> **INSTRUCTIONS TO FOLLOW**
Copy each line below holding "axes".

> **SUPPLIED MATERIAL**
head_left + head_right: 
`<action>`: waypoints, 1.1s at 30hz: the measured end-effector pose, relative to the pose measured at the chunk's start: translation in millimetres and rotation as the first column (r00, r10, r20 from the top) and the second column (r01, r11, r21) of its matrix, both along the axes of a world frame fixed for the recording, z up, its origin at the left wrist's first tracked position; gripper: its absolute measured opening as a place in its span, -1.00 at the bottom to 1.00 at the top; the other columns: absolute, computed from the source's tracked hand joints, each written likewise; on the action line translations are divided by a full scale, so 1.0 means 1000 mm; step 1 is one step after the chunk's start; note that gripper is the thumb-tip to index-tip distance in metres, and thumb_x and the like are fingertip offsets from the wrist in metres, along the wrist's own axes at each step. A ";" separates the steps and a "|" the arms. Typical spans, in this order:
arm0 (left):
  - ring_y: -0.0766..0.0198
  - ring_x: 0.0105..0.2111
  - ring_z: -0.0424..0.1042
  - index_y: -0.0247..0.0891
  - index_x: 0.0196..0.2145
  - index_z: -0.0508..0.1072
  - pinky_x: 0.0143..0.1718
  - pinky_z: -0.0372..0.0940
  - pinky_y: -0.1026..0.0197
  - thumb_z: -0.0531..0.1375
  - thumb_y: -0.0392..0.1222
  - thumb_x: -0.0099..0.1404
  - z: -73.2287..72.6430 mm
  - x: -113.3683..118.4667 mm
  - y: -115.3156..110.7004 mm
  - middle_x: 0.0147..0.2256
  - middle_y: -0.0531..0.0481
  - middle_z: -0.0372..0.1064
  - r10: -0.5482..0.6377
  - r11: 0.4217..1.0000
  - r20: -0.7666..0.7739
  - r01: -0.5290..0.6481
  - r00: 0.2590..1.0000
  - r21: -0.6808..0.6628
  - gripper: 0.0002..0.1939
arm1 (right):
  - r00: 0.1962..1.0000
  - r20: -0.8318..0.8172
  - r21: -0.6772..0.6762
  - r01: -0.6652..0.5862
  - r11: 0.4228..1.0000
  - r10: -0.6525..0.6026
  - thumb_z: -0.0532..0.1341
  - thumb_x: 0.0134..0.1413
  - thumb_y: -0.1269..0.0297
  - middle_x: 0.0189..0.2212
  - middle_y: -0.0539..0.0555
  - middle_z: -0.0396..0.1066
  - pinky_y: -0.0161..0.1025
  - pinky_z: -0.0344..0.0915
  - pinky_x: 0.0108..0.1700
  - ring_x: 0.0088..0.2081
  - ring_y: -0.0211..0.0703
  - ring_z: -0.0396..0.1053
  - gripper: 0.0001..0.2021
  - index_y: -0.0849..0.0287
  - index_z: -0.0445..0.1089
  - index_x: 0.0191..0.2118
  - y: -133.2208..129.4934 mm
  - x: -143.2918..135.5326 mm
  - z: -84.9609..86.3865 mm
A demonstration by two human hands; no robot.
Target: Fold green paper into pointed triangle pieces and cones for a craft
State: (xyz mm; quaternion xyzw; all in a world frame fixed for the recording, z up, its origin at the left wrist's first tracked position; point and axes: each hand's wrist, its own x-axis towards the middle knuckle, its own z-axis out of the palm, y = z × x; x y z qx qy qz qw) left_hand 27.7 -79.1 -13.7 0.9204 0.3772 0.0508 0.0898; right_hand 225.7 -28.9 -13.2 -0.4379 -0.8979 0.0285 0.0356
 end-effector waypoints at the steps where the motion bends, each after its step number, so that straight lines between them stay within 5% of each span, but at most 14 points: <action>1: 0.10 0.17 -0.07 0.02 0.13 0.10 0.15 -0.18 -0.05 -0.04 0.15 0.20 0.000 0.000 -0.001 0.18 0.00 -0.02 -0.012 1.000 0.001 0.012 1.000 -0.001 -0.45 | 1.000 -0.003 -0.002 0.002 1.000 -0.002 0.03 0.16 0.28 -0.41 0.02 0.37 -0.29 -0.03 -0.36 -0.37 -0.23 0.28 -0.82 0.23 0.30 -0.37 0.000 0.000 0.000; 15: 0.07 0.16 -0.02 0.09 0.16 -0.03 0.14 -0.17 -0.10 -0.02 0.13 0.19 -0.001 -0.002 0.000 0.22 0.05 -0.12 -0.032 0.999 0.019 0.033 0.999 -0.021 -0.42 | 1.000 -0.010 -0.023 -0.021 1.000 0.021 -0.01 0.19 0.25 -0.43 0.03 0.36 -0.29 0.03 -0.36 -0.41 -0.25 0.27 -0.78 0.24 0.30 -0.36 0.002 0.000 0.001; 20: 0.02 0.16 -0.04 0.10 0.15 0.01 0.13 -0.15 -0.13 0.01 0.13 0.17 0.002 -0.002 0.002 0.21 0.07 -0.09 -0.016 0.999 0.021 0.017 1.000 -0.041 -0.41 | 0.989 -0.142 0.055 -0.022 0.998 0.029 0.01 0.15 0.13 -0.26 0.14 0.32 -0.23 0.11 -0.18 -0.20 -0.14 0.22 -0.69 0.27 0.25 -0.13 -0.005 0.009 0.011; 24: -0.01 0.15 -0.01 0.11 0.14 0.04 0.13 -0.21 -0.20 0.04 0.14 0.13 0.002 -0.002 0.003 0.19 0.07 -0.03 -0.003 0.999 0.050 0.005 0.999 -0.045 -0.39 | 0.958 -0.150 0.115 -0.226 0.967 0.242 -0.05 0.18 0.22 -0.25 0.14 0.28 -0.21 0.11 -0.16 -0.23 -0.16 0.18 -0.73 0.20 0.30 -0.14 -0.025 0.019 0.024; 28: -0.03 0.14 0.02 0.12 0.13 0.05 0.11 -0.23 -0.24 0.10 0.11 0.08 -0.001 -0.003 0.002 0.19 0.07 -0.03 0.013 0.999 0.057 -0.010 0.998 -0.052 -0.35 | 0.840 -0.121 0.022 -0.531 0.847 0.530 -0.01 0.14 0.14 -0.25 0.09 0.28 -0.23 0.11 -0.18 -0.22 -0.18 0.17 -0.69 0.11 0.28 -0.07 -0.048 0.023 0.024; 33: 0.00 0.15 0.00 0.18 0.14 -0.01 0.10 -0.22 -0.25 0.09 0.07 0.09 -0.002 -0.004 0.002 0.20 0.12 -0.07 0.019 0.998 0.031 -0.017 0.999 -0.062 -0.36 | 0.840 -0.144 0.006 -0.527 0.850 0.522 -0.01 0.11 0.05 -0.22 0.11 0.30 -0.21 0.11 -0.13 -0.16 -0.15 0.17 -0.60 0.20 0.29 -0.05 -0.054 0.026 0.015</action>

> **TASK RESPONSE**
`<action>`: waypoints, 1.1s at 30hz: the measured end-effector pose, relative to the pose measured at the chunk's start: translation in millimetres and rotation as the first column (r00, r10, r20 from the top) and the second column (r01, r11, r21) of its matrix, both along the axes of a world frame fixed for the recording, z up, its origin at the left wrist's first tracked position; gripper: its absolute measured opening as a place in its span, -1.00 at the bottom to 1.00 at the top; the other columns: absolute, computed from the source's tracked hand joints, each written likewise; on the action line translations are divided by a full scale, so 1.0 means 1000 mm; step 1 is one step after the chunk's start; note that gripper is the thumb-tip to index-tip distance in metres, and thumb_x and the like are fingertip offsets from the wrist in metres, along the wrist's own axes at each step. A ";" separates the steps and a "|" the arms. Typical spans, in this order:
State: (xyz mm; quaternion xyzw; all in a world frame fixed for the recording, z up, its origin at the left wrist's first tracked position; point and axes: each hand's wrist, its own x-axis towards the middle knuckle, its own z-axis out of the palm, y = z × x; x y z qx qy qz qw) left_hand 27.7 -79.1 -13.7 0.9204 0.3772 0.0508 0.0898; right_hand 225.7 -28.9 -13.2 -0.4379 -0.8979 0.0285 0.0356

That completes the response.